Pearson Technology, Inc. (“PTI”), a private corporation, has constructed a 30-ton per day wood waste to ethanol facility in North Mississippi. The process consists of a syn-gas producing front-end with a Fischer – Tropsch back-end. Syn-gas is produced using a multi-stage steam reformer (gasifier) with a “cold gas” efficiency of 81%. The number of stages and operating conditions are dependent upon the end-use of the gas. The second stage is a fairly straightforward Fischer-Tropsch synthesis loop, using a proprietary catalyst developed by Pearson Technologies Inc (“PTI”). Single -pass conversion to ethanol is from 15% to 60% with a total conversion of 99+ %, with recycle.
The gasifier has converted a wide range of feed stocks to synthetic gas (“syn-gas”) including wood waste (whole tree), bagasse, rice hulls, animal manure, lignite and creosote, at a pilot plant.
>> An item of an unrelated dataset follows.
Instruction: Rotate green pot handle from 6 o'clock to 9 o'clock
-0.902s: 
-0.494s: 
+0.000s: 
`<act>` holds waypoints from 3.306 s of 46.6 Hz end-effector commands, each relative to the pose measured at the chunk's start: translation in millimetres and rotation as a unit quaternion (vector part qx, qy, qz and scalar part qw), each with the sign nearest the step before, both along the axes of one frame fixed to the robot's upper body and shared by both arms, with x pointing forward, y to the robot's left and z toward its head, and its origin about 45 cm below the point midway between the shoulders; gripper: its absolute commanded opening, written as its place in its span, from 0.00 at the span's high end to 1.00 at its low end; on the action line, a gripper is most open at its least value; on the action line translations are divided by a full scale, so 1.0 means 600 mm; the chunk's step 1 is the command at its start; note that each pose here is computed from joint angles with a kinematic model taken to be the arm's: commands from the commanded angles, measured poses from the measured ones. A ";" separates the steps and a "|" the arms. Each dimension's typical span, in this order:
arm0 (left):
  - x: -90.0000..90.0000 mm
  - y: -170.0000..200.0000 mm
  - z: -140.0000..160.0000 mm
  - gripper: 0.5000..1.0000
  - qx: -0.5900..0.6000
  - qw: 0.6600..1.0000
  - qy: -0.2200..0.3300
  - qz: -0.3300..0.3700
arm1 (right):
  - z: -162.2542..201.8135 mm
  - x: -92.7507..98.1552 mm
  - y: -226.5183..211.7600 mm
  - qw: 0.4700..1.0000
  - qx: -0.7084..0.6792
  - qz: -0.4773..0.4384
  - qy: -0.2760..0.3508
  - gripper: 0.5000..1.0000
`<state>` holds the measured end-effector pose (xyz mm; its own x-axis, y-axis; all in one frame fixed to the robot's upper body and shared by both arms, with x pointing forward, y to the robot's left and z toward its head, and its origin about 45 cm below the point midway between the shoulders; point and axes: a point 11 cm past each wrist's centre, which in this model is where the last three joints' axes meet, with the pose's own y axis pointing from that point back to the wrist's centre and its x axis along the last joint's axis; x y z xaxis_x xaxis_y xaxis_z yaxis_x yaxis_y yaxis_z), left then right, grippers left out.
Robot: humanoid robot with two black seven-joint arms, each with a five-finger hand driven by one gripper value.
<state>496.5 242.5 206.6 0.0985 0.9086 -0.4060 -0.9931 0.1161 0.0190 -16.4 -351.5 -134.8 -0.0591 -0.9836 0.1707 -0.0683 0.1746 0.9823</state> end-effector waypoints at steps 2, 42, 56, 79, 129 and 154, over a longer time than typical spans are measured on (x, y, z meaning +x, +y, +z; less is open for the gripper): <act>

The catalysts was developed in cooperation with the Chemical Engineering Department of a major US University. The syn-gas is produced at a cost of approximately $1.20 per million BTU’s (“mmBTU’s”), at a concentration by volume of approximately 50% that of natural gas. Further, the process produces no emissions, as there is no oxidation. The omission of oxygen from the process also results in a very low capital cost for the manufacturing facilities. The syn-gas can be used either for electricity generation (by driving a gas turbine) or for commercial production of alcohols and other chemicals.
The syn-gas manufacturing step begins with feedstock preparation. In the case of wood waste this begins with drying, grinding of the wood and removal of all foreign objects. This prepared feed is now injected into the reactor along with a small amount of steam. This mixture is heated for a short time, and as the gas exits the reactor heat is recovered along with the removal of trace quantities of inorganic material.
This gas is now cleaned of any remaining non-gaseous material. The gas is now compressed to the pressure that is selected for operation of the Fischer-Tropsch alcohol reactor. The feed gas is mixed with recycle gas from the gas-liquid separator, preheated and returned to the reactor. The partially reacted gas and the alcohol produced exits the reactor, is cooled and the liquids (alcohols) removed in the separator. The liquids are sent to storage and the un-reacted syngas is recycled to the reactor.
The crude liquids are taken from storage and sent through 3 distillation columns where the light ends are removed and sent back to the reactor loop. The second column produces ethanol and the third column produces a small amount of heavy alcohols.
Gas (front-end) Section: Following are key factors related to the steam reforming section;
1. Mol ratio of products are a function of a number of variables: pressure, temperature, contact time,
feed ratios and feedstock type.
2. The number of reactor stages also determines the gas composition.
3. Pressure is also a critical variable. If the gas is to be used as fuel in a high performance gas turbine, the pressure is raised so as not to require fuel gas compression – a major benefit.
4. Turn down ratio is 0 to 100% load.
5. CO2 and CH4 free gas can be produced with the proper reactor stage(s), temperature and pressure.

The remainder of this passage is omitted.